On top of that, the court concludes that the village has a legitimate interest in collecting this some kind of user fee, to help defray the cost of them deciding to arrest you.
Judge Hamilton dissents from this decision and lays out why it's ludicrous in the first paragraph:
This should be a simple case. The village’s 'booking fee' ordinance is unconstitutional
on its face. It takes property from all arrestees—the guilty and the innocent alike—without due process of law. The deprivation occurs at the time of arrest, immediately and
finally. It occurs based on only the say-so and perhaps even the whim of one arresting officer. By no stretch of the imagination can that be due process of law.

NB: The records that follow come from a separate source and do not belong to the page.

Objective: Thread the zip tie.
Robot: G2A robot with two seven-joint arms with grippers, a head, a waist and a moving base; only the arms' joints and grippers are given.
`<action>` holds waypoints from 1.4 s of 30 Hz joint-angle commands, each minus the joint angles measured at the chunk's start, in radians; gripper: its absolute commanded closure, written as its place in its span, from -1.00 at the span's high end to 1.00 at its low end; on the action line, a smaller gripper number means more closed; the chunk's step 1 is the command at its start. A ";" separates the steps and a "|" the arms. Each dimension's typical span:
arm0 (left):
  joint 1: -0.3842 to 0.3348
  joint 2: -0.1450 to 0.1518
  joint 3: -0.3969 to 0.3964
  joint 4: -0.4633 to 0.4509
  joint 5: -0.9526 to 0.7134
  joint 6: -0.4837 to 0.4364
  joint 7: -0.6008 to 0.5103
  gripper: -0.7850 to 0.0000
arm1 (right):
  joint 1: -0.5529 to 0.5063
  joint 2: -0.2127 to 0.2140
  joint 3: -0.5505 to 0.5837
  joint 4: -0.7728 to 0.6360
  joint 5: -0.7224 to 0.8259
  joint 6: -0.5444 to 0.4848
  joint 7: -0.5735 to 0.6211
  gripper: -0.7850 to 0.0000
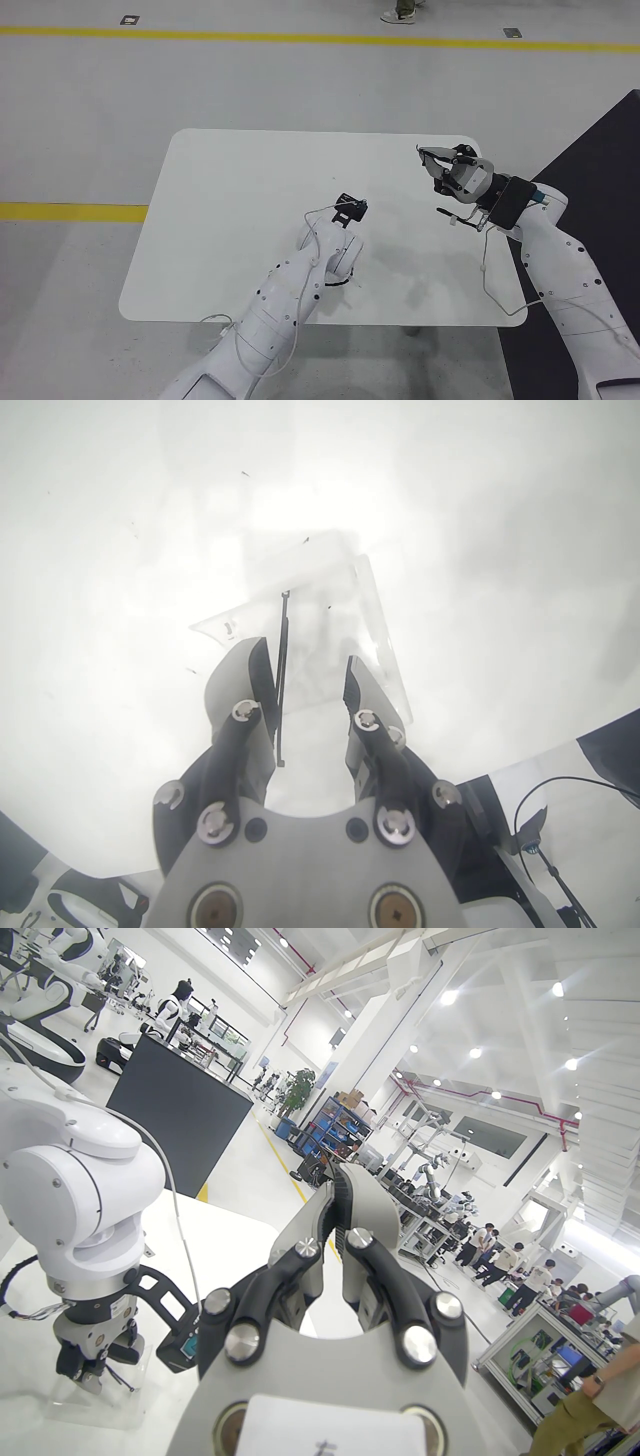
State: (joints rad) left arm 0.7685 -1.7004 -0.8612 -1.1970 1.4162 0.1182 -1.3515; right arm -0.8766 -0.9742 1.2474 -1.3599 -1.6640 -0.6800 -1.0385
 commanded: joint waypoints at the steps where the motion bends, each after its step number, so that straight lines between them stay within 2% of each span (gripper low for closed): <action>1: 0.001 -0.001 0.000 0.007 0.004 -0.002 -0.017 -0.25 | 0.000 0.000 0.000 0.000 0.000 0.000 0.000 -1.00; 16: -0.005 -0.010 -0.003 0.045 0.028 0.001 -0.040 -0.32 | 0.000 0.000 0.000 0.000 0.000 0.000 0.000 -1.00; 27: 0.004 -0.013 -0.014 0.011 0.045 0.005 -0.006 -0.30 | 0.000 0.000 0.000 0.000 0.000 0.000 0.000 -1.00; 42: -0.027 -0.028 -0.017 0.112 0.052 0.011 -0.007 -0.31 | 0.000 0.000 0.000 0.000 0.000 0.000 0.000 -1.00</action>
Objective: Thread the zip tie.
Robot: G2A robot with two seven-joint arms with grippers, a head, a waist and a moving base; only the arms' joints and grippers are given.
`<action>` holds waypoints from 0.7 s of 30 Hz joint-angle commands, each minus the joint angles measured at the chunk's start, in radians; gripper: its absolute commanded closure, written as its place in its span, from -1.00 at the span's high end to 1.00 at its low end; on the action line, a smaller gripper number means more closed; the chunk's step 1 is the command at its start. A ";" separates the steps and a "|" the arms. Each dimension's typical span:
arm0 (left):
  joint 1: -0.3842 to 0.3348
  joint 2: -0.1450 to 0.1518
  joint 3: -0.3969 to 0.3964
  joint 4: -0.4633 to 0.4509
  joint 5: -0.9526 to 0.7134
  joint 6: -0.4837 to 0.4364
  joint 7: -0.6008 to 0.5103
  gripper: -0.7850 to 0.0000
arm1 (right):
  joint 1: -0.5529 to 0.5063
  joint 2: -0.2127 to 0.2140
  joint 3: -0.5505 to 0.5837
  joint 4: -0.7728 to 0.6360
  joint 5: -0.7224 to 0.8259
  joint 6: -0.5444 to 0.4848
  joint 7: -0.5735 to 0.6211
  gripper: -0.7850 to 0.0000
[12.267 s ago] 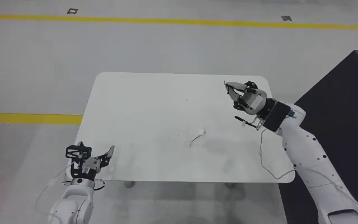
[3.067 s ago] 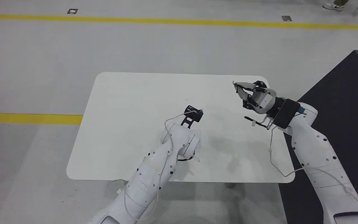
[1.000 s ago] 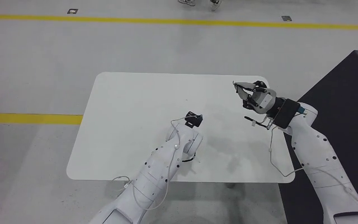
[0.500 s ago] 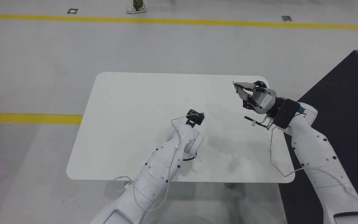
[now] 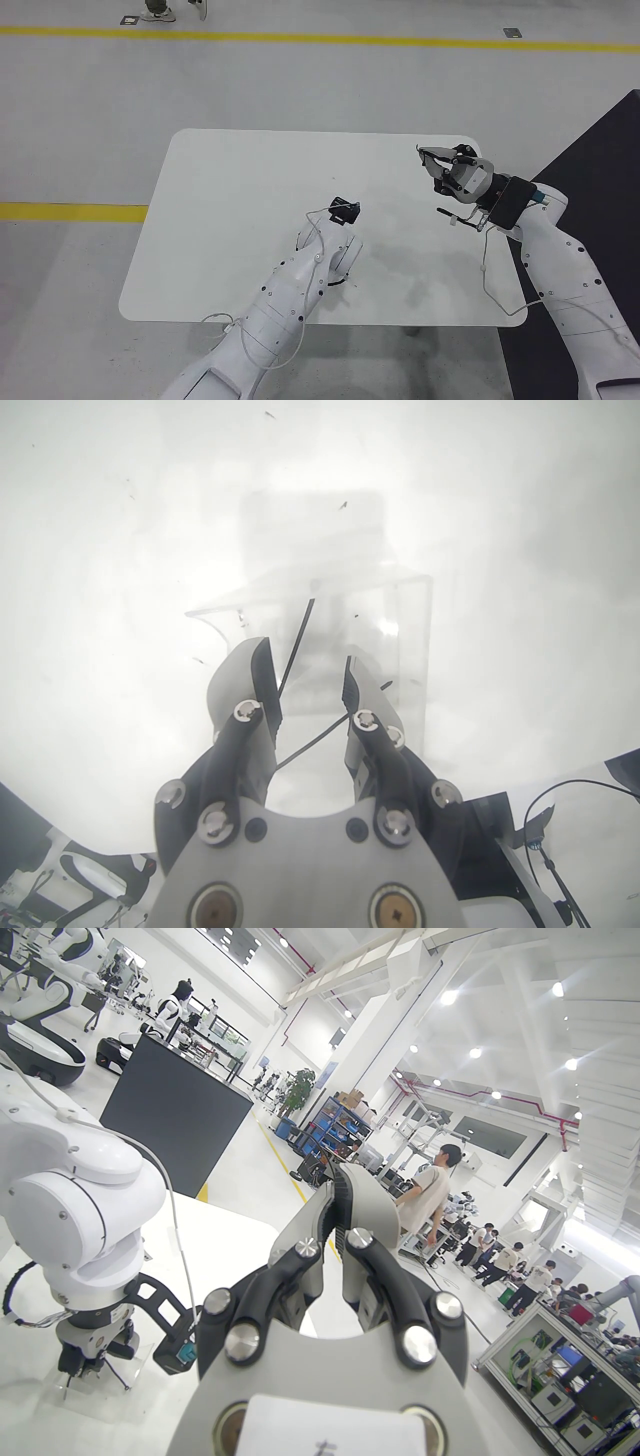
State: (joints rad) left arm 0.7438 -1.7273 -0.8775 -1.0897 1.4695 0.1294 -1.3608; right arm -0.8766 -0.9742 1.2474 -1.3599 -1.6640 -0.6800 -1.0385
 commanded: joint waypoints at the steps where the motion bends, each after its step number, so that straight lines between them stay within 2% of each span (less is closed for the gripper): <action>1: -0.004 -0.002 -0.001 0.009 -0.003 -0.001 0.004 -0.31 | 0.000 0.000 0.000 0.000 0.000 0.000 0.000 -1.00; 14: -0.014 -0.018 0.006 0.022 -0.027 -0.011 0.041 -0.28 | 0.000 0.000 0.000 0.000 0.000 0.000 0.000 -1.00; 21: -0.032 -0.024 -0.001 0.065 -0.026 -0.005 0.059 -0.29 | 0.000 0.000 0.000 0.000 0.000 0.000 0.000 -1.00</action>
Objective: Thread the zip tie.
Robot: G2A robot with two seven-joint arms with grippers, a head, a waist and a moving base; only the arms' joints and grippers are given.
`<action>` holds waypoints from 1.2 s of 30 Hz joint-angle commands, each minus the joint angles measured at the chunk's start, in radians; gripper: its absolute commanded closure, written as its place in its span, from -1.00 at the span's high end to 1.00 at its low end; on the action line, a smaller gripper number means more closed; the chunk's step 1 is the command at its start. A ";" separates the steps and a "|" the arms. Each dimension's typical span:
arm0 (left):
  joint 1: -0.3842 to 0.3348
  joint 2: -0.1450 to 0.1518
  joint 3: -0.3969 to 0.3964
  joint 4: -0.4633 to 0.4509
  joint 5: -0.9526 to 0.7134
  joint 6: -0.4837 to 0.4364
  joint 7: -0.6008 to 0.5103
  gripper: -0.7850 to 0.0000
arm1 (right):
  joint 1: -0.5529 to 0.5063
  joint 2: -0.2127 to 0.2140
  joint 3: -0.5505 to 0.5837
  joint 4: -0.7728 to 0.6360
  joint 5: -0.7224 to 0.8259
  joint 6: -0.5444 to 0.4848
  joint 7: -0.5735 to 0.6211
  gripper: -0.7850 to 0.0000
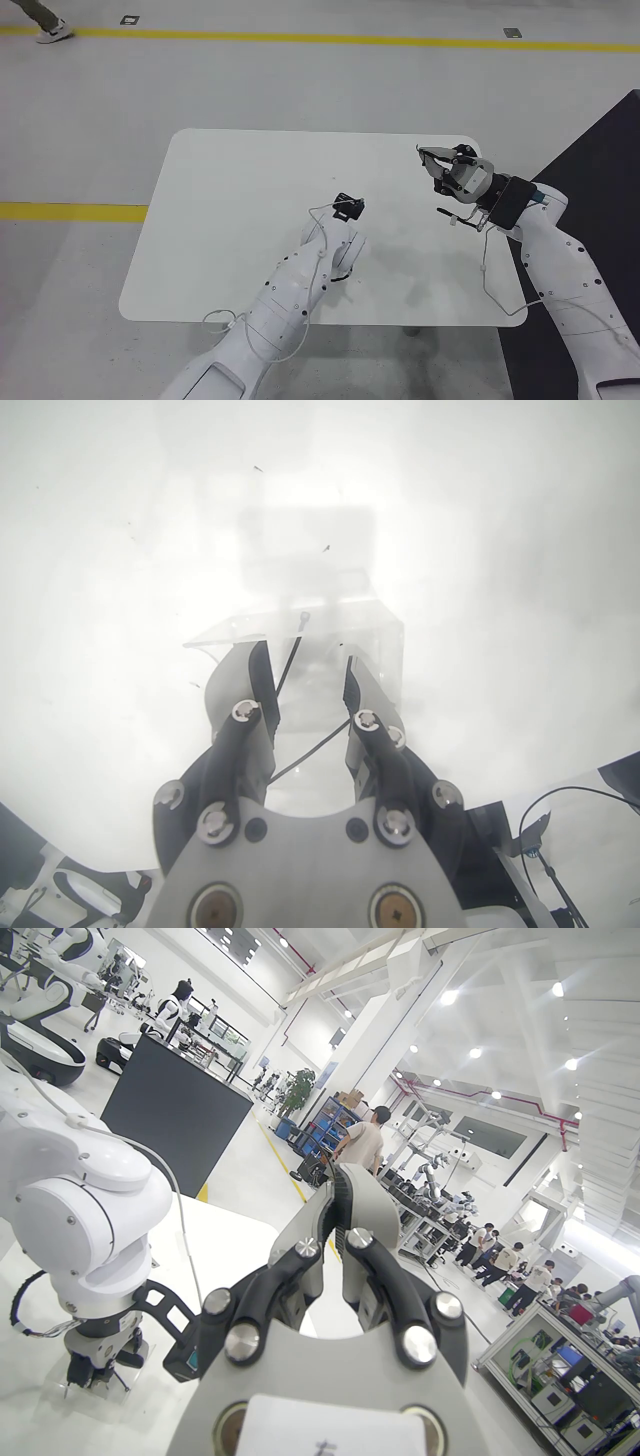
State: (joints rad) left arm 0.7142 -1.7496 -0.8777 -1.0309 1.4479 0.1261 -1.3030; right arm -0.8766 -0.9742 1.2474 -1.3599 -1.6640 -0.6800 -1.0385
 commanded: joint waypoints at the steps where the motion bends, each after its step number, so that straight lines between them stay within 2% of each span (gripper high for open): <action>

The fee is in substance a criminal fine, modest but a fine nonetheless, and it is imposed regardless of the validity of the arrest and regardless of whether there is any criminal prosecution or what its outcome might be.
He also points out the absurdity of the court's "no risk of erroneous deprivation" conclusion:
the risk of erroneous deprivation is in fact very substantial. The pivotal decision that imposes the deprivation is a lone police officer’s decision to arrest. A lone police officer’s decision is subject to judicial review even when she writes a mere speeding ticket, let alone imposes a criminal fine. Many people who are arrested are not even charged with crimes, and many charges result in either dismissal or acquittal, so that as many as 30 percent and perhaps nearly 50 percent of arrestees may pay the fee without any criminal conviction.
In the end, the most difficult thing for Judge Hamilton is whether the scheme is more Orwellian or like something out of Lewis Carroll. Both, is what he concludes.
As for the "user fee" concept, he points out that cases involving user fees all arise when someone voluntarily takes advantage of some service, like crossing a toll bridge. Being arrested is not, except in some truly rare circumstances, a thing done voluntarily:
During oral argument, the village tried to justify this user fee theory by explaining that a person arrested by mistake would still properly owe the fee because he would have
benefitted from the “services” of being photographed and fingerprinted. That argument surely qualifies as Orwellian.
Indeed. Regular readers know that one of my pet peeves is states locking people up on the cheap. If you want to deprive people of their liberty, you have to pay for it.
So, a bit of advice as you're making vacation plans for the summer - avoid the village of Woodbridge, Illinois. If they've got nobody to arrest, they've got no need to raise funds, right?